Step | Temperature (°C) | Time (sec) |
---|---|---|
1 | 98 | 60 |
2 | 98 | 10 |
3 | 3°C above the Tm of the primer (without prefix/suffix) that has the lower Tm of the two | 30 |
4 | 72 | extention rate at 30 sec/kb |
repeat step 2 to 4 for 5 times | ||
5 | 98 | 10 |
6 | 3°C above the Tm of the primer (with prefix/suffix) that has the lower Tm of the two | 30 |
7 | 72 | extention rate at 30 sec/kb |
repeat step 5 to 7 for 25 times | ||
8 | 72 | 300 |
9 | 4 | hold |
DNA sample | Temperature used in step 3(°C) | Temperature used in step 6(°C) | Time used for extention steps(°C) |
---|---|---|---|
rsaA | 60 | 72.1 | 30 |
esp | 41.2 | 68.4 | 45 |
rsaA Promotor | 61.6 | 73.4 | 30 |
Pxyl | 49.2 | 71.4 | 30 |
DNA Purification by Centrifugation
- Make an SV Minicolumn assembly by placing a minicolumn in a collection tube.

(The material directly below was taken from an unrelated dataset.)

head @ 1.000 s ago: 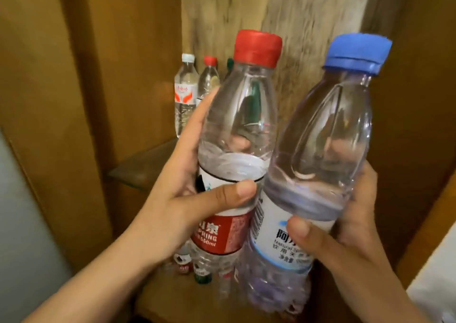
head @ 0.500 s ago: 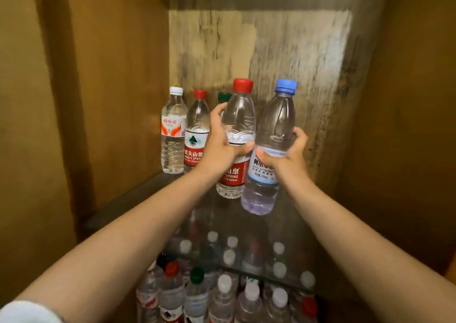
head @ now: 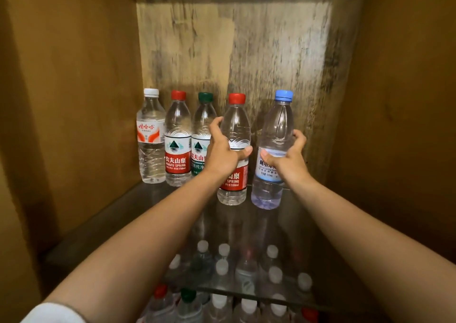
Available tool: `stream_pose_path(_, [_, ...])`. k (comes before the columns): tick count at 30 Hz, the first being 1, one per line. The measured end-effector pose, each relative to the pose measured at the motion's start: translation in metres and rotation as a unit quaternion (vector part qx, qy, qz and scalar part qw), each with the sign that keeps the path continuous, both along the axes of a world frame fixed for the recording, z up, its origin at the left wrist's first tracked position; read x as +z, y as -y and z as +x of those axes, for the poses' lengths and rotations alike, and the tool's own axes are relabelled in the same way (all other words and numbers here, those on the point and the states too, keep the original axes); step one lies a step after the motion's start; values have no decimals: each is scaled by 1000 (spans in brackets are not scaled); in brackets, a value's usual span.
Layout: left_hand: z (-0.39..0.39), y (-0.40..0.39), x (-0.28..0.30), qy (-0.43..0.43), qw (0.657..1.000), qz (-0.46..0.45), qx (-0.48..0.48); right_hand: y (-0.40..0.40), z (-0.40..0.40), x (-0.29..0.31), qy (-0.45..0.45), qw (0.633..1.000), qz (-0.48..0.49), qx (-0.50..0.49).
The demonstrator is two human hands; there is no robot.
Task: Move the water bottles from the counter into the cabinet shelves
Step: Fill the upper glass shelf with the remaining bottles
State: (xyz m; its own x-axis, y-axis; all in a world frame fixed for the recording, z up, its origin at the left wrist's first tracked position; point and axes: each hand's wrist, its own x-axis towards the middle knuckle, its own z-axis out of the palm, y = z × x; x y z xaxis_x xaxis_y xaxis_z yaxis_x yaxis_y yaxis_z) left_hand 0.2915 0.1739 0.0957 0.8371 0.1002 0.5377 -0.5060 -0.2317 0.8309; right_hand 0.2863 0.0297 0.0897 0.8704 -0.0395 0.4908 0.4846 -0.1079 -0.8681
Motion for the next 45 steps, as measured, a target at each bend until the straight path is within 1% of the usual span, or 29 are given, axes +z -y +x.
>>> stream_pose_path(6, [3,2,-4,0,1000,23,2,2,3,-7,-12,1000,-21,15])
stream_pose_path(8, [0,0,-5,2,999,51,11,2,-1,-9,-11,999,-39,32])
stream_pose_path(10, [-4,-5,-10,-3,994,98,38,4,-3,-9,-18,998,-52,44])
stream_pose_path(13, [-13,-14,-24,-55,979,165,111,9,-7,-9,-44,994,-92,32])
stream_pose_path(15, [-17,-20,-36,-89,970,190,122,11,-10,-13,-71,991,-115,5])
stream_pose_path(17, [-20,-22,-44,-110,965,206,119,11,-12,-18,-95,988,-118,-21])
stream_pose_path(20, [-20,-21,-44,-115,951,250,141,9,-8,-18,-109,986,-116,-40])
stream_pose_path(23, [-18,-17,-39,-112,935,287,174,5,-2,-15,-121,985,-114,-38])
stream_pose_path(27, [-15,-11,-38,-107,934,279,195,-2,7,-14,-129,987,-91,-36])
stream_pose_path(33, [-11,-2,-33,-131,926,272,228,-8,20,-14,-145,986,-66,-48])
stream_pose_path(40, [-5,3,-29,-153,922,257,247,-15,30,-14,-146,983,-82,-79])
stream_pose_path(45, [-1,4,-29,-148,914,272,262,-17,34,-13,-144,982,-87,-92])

- Transfer impure DNA solution to minicolumn assembly and incubate at rt for 1min.
- Centrifuge assembly for 1min at 16,000 x g (14krpm). Remove minicolumn from collection tube and discard liquid in collection tube. Reassemble assembly.
- Wash minicolumn by adding 700μL Membrane Wash Solution, previously diluted with 95% EtOH, to minicolumn and centrifuging as in step 3. Discard liquid in collection tube.

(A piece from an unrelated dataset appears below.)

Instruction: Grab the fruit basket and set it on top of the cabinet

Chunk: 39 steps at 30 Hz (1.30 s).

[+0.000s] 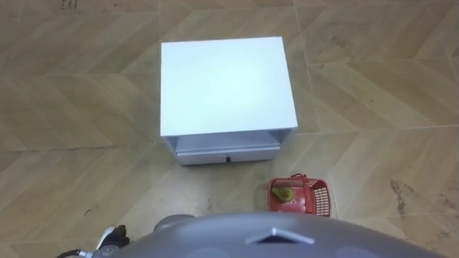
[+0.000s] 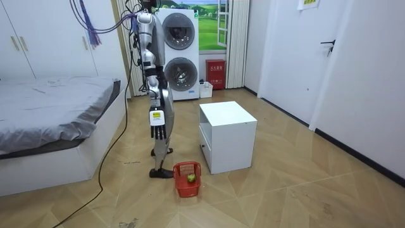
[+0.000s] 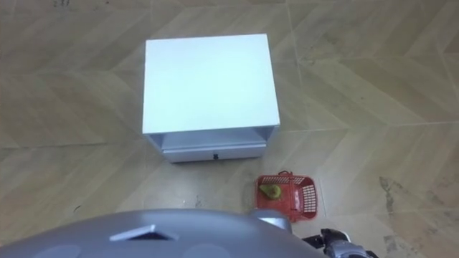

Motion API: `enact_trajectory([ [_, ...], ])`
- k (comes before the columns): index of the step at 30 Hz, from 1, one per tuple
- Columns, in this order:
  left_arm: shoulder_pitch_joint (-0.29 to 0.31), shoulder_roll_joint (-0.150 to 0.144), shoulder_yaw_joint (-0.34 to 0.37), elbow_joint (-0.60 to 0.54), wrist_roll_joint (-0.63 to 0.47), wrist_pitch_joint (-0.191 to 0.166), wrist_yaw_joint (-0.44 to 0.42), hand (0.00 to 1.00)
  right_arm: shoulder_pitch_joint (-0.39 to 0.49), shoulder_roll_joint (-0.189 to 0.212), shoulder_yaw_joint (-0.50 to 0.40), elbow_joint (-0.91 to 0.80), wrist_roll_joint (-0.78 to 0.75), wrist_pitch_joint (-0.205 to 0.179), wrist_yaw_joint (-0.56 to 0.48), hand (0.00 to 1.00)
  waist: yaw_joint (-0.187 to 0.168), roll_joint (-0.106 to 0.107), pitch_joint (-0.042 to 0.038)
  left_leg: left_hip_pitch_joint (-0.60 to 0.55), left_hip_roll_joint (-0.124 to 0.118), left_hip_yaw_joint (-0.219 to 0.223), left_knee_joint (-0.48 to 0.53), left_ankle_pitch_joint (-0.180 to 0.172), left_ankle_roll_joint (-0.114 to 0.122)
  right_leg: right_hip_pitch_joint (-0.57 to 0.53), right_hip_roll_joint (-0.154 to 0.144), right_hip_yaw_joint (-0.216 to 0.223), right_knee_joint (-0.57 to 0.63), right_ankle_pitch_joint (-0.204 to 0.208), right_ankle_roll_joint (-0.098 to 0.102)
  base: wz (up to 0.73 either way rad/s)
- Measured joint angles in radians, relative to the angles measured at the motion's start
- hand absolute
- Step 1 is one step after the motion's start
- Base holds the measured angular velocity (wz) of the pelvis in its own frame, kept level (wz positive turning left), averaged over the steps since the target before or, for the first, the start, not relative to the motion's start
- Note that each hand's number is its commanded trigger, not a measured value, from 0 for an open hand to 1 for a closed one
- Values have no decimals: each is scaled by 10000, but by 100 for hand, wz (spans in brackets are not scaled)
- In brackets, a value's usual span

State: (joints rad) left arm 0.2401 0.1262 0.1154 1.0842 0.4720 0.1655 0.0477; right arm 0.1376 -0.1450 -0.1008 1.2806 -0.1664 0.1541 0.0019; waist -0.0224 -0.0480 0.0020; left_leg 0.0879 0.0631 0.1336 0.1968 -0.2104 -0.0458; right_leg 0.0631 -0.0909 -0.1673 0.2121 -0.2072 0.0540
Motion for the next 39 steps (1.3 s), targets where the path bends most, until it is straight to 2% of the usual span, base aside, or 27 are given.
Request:
enact_trajectory([
  [3,-183,23,73,196,-6,-58,-137,0,-38,-70,6,-60,50,-8,-11,0,125,-13,21,-439,-74,136,924,-407,219,-411,-212,91,772,-219,74,-13],
  [5,-532,27,453,600,10,-172,-323,0,-289,-114,4,-95,-28,-27,-59,0,274,8,17,-1206,-87,350,2017,-752,609,-864,-353,332,1234,-206,155,-25],
  [6,-600,49,592,697,11,-230,-371,0,-409,-110,4,-92,-31,-39,-58,0,270,14,26,-1409,-106,359,2194,-816,694,-1024,-387,381,1322,-178,191,-9],
  [7,-737,68,881,800,11,-335,-446,0,-569,-115,-21,-125,-39,-52,-42,0,247,27,13,-1789,-180,371,2382,-877,793,-1278,-456,505,1334,-84,336,5],
  [8,-782,86,1111,823,6,-515,-553,0,-725,-148,-25,-226,-41,-41,-27,0,265,233,-103,-2196,-80,494,2523,-974,932,-1604,-498,499,1497,-26,465,19],
  [9,-880,119,1195,835,5,-610,-593,0,-770,-154,-73,-360,-14,-15,-39,0,222,259,-25,-2448,-16,627,2757,-1114,1026,-1940,-606,374,2209,-185,329,84],
  [10,-1107,291,1160,857,1,-709,-603,0,-733,-154,-259,-435,122,-40,-108,0,29,168,74,-2938,-88,838,3428,-1330,1217,-2437,-1029,-17,4620,-709,155,135],
  [11,-1219,494,1137,825,-29,-835,-598,0,-736,-156,-291,-378,402,1,-144,0,180,-96,45,-3233,-269,985,3879,-1618,1295,-2740,-1271,133,6951,-839,49,136],
  [12,-1270,591,1131,815,-95,-843,-593,0,-777,-157,-281,-377,557,-12,-170,0,361,-240,45,-3412,-297,1160,4183,-1743,1374,-2849,-1296,320,8008,-835,47,74],
  [13,-1415,703,1113,738,-110,-804,-568,0,-1059,-208,-273,-376,874,-30,-311,0,759,-410,59,-3823,-301,1416,4842,-2049,1484,-2972,-1201,514,9704,-744,31,12],
  [14,-1451,763,1128,748,-102,-748,-526,0,-1554,-275,-195,-361,1072,-154,-460,0,1067,-489,41,-4409,-265,1594,5534,-2305,1615,-2994,-1126,532,10721,-602,17,-6],
  [15,-1476,781,1128,764,-111,-724,-493,0,-1859,-298,-167,-346,1150,-272,-500,0,1144,-520,23,-4813,-244,1661,5947,-2413,1678,-2978,-1120,517,11013,-552,13,-3],
  [16,-1664,843,1113,859,-119,-629,-391,0,-2443,-306,74,-330,1265,-430,-552,0,1126,-535,-4,-5689,-198,1663,6843,-2659,1815,-2816,-1159,351,11211,-552,30,17],
  [17,-2048,929,967,1001,-112,-582,-251,0,-3006,-309,288,-318,1390,-711,-520,0,1108,-620,-20,-6665,-182,1650,7802,-2869,1935,-2597,-1265,221,11160,-655,168,29],
  [18,-2271,967,919,1112,-124,-582,-162,0,-3225,-299,410,-313,1522,-833,-502,0,1105,-636,-6,-7118,-187,1647,8320,-2969,1988,-2490,-1330,203,11058,-728,259,28],
  [19,-2706,1026,720,1357,-346,-586,19,0,-3533,-283,647,-291,1735,-1044,-430,0,1138,-658,9,-7993,-190,1641,9397,-3254,2104,-2253,-1568,221,11037,-1007,398,14],
  [20,-3014,1048,543,1605,-495,-620,220,0,-3739,-274,966,-251,1852,-1177,-360,0,1134,-674,58,-8810,-197,1606,10556,-3537,2191,-2166,-1895,319,11343,-1959,548,8],
  [21,-3180,1042,468,1724,-534,-636,314,0,-3761,-262,1081,-208,1897,-1236,-312,0,1116,-654,105,-9151,-208,1534,11127,-3677,2195,-2196,-1958,300,11765,-2680,613,4],
  [22,-3471,1042,351,1876,-756,-726,406,0,-3711,-227,1202,42,1964,-1346,-221,0,1081,-696,208,-9727,-354,1291,12142,-3863,2147,-2335,-2059,443,12764,-3633,393,0],
  [23,-3580,1055,174,1917,-1065,-846,456,0,-3637,-221,1210,189,2074,-1302,-135,0,1095,-792,254,-10280,-514,1022,12932,-4061,2017,-2760,-2074,754,13875,-4071,157,-7],
  [25,-3588,1062,-436,1931,-1579,-927,585,0,-3296,-326,1318,296,2516,-1215,-137,0,1005,-759,273,-11102,-630,802,13860,-4194,1939,-3414,-2063,939,15366,-4253,146,5],
  [29,-3619,1023,-1229,2376,-1895,-1223,611,0,-2773,-645,1493,464,3198,-1091,-315,0,559,-838,323,-12565,-549,773,15472,-4341,2020,-4387,-2049,1215,17830,-4583,123,16],
  [31,-3533,1014,-1416,2574,-2085,-1278,630,0,-2746,-654,1512,598,3494,-1092,-478,0,463,-853,329,-12705,-556,812,15854,-4476,1918,-4440,-2052,1363,18428,-4595,136,6],
  [33,-3476,1010,-1466,2714,-2368,-1376,721,0,-2625,-644,1551,583,3727,-1096,-553,0,271,-884,342,-12694,-636,844,16080,-4515,1922,-4265,-2129,1337,18753,-4603,119,14],
  [35,-3286,997,-1500,2704,-2648,-1660,959,0,-2519,-626,1522,389,4013,-1099,-844,0,136,-972,288,-12649,-721,860,16176,-4512,1871,-4145,-2201,1343,18945,-4615,97,12],
  [37,-3180,990,-1602,2704,-2718,-1736,1118,0,-2523,-619,1520,272,4039,-1125,-1120,0,-42,-1034,229,-12606,-762,860,16214,-4500,1807,-4052,-2200,1340,18990,-4648,38,7],
  [39,-3131,973,-1705,2702,-2737,-1757,1242,0,-2527,-619,1510,36,3948,-1155,-1432,0,-133,-1118,221,-12563,-780,830,16340,-4559,1694,-3928,-2202,1381,19088,-4783,-34,-6],
])
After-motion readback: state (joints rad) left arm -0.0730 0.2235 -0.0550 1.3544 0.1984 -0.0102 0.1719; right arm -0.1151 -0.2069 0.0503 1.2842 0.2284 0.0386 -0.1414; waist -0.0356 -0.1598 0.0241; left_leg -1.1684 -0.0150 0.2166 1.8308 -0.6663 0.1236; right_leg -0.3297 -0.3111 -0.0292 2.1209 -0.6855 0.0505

- Wash again with 500μL of wash solution, this time centrifuging for 5min at 16,000 x g.
- Discard liquid in collection tube. Centrifuge for 1min with microcentrifuge lid off or open to allow any remaining EtOH to evaporate.
- Transfer minicolumn to a clean 1.5mL microcentrifuge tube and add 50μL nuclease-free H2O to column membrane without touching the membrane with the pipette tip. Incubate at rt for 1min, then centrifuge as in step 3.
- Discard the minicolumn and chill the microcentrifuge tube that contains the eluted DNA.